**WHAT TO DO**
Set down the listing again, word for word.
START INFORMATION SHOWN
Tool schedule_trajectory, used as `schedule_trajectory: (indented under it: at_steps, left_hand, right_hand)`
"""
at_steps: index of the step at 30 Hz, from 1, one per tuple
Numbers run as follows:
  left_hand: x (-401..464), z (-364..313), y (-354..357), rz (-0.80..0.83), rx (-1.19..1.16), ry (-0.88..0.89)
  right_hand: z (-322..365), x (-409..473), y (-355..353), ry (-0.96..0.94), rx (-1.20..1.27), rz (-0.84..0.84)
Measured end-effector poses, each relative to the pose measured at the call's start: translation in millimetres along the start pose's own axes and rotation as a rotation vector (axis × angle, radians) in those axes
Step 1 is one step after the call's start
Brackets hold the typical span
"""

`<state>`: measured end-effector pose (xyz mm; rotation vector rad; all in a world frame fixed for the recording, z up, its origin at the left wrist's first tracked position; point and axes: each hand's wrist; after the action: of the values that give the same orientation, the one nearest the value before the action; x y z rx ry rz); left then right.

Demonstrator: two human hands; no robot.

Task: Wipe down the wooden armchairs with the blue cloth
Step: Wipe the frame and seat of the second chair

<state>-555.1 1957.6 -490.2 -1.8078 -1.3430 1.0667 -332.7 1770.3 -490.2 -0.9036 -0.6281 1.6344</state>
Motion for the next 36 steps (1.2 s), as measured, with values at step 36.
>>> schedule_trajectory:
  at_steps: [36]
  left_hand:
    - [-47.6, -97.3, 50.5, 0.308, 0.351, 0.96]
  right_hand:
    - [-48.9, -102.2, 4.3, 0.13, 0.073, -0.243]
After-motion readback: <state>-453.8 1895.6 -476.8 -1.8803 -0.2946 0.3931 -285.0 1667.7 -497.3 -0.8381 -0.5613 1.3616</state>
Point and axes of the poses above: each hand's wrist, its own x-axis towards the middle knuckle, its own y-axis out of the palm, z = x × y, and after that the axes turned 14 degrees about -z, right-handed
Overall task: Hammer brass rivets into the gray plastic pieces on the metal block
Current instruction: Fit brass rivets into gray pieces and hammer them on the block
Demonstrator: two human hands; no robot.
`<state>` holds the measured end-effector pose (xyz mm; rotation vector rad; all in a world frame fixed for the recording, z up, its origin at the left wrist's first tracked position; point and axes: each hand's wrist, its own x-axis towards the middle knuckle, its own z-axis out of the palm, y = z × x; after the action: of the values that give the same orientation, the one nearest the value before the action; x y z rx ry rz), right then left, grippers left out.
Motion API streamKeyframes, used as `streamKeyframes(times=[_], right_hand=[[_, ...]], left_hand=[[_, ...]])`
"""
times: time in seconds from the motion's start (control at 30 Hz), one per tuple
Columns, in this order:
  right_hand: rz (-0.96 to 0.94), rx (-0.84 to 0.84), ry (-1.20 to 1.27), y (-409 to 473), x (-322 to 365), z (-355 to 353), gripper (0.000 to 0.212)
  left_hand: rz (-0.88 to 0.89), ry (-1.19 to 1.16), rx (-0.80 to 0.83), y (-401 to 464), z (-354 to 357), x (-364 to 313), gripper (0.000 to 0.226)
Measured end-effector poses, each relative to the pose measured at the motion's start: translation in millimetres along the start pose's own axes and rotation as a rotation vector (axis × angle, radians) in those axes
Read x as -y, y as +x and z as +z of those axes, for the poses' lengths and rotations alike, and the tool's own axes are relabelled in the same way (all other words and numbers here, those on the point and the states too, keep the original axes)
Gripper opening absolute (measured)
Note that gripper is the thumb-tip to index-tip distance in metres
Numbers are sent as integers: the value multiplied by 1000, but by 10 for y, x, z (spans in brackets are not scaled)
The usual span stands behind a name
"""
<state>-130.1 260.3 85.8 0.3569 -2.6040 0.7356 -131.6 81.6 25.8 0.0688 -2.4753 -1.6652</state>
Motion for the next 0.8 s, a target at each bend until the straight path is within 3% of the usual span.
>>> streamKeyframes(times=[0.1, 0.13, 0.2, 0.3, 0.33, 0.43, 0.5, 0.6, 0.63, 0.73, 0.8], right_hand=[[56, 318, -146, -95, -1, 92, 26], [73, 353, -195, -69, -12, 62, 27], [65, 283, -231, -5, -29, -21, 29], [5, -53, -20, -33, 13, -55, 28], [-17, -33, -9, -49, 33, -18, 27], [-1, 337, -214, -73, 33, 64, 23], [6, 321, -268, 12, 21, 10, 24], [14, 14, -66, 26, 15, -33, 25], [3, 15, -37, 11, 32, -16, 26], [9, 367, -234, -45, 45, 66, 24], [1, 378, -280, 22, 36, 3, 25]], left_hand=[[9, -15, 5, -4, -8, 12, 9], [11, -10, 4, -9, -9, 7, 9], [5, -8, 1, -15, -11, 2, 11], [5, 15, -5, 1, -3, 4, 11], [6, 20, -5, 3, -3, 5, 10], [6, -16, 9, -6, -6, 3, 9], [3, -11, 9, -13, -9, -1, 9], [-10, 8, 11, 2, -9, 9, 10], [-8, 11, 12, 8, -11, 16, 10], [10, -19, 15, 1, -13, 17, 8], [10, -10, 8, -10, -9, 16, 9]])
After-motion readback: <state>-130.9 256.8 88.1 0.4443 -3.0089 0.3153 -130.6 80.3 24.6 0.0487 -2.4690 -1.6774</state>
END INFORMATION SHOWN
**SOLUTION BELOW**
Tool schedule_trajectory, used as `schedule_trajectory: (indented under it: at_steps, left_hand, right_hand)`
"""
at_steps: index of the step at 30 Hz, from 1, one per tuple
Numbers run as follows:
  left_hand: x (-401..464), z (-364..313), y (-354..357), rz (-0.80..0.83), rx (-1.19..1.16), ry (-0.88..0.89)
  right_hand: z (-322..365), x (-409..473), y (-355..353), ry (-0.96..0.94), rx (-1.20..1.27), rz (-0.84..0.84)
Measured end-effector poses, each relative to the pose measured at the call's start: translation in millimetres along the start pose's own axes and rotation as a rotation vector (axis × angle, radians) in those axes
Step 1 is one step after the call's start
Brackets hold the typical span
"""

`<state>`: measured end-effector pose (xyz mm; rotation vector rad; all in a world frame fixed for the recording, z up, its origin at the left wrist's first tracked position; point and axes: each hand's wrist; after the action: of the values that give the same orientation, the one nearest the value before the action; x y z rx ry rz); left then right.

Demonstrator: two human hands; no robot.

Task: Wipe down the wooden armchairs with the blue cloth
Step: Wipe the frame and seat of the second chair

<state>-555.1 1957.6 -490.2 -1.8078 -1.3430 1.0667 -332.7 1770.3 -490.2 -0.9036 -0.6281 1.6344</state>
Motion for the next 36 steps (1.2 s), as measured, with values at step 36.
>>> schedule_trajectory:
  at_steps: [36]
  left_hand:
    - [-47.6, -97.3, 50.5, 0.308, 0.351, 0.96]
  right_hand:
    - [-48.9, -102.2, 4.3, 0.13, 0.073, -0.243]
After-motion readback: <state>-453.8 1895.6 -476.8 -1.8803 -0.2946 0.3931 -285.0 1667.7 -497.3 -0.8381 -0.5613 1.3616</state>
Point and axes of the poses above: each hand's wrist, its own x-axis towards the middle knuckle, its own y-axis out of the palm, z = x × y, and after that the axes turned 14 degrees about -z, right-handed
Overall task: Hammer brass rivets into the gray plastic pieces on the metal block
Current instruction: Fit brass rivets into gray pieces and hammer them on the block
Demonstrator: two human hands; no robot.
`<state>` holds the measured end-effector pose (xyz mm; rotation vector rad; all in a world frame fixed for the recording, z up, its origin at the left wrist's first tracked position; point and axes: each hand's wrist, its own x-axis towards the middle knuckle, its own z-axis out of the palm, y = z × x; after the action: of the values that give the same orientation, the one nearest the value before the action; x y z rx ry rz), right then left, grippers left out.
Motion API streamKeyframes, used as `streamKeyframes(times=[_], right_hand=[[_, ...]], left_hand=[[_, ...]])`
"""
times: time in seconds from the motion's start (control at 30 Hz), one per tuple
Columns, in this order:
  right_hand: rz (-0.96 to 0.94), rx (-0.84 to 0.84), ry (-1.20 to 1.27), y (-409 to 473), x (-322 to 365), z (-355 to 353), gripper (0.000 to 0.212)
  left_hand: rz (-0.88 to 0.89), ry (-1.19 to 1.16), rx (-0.80 to 0.83), y (-401 to 464), z (-354 to 357), x (-364 to 313), gripper (0.000 to 0.226)
Measured end-effector poses, each relative to the pose measured at the motion's start: translation in millimetres along the start pose's own axes and rotation as a rotation vector (axis × angle, radians) in those axes
Read x as -y, y as +x and z as +z of those axes, for the poses' lengths and rotations alike, and the tool's own axes are relabelled in the same way (all other words and numbers here, those on the point and the states too, keep the original axes)
Gripper opening absolute (measured)
Note that gripper is the thumb-tip to index-tip distance in metres
Numbers are sent as integers: the value multiplied by 1000, but by 10 for y, x, z (spans in brackets are not scaled)
The usual span stands behind a name
"""
<state>-130.1 260.3 85.8 0.3569 -2.6040 0.7356 -131.6 81.6 25.8 0.0688 -2.4753 -1.6652</state>
Motion for the next 0.8 s, a target at each bend until the straight path is within 3% of the usual span.
>>> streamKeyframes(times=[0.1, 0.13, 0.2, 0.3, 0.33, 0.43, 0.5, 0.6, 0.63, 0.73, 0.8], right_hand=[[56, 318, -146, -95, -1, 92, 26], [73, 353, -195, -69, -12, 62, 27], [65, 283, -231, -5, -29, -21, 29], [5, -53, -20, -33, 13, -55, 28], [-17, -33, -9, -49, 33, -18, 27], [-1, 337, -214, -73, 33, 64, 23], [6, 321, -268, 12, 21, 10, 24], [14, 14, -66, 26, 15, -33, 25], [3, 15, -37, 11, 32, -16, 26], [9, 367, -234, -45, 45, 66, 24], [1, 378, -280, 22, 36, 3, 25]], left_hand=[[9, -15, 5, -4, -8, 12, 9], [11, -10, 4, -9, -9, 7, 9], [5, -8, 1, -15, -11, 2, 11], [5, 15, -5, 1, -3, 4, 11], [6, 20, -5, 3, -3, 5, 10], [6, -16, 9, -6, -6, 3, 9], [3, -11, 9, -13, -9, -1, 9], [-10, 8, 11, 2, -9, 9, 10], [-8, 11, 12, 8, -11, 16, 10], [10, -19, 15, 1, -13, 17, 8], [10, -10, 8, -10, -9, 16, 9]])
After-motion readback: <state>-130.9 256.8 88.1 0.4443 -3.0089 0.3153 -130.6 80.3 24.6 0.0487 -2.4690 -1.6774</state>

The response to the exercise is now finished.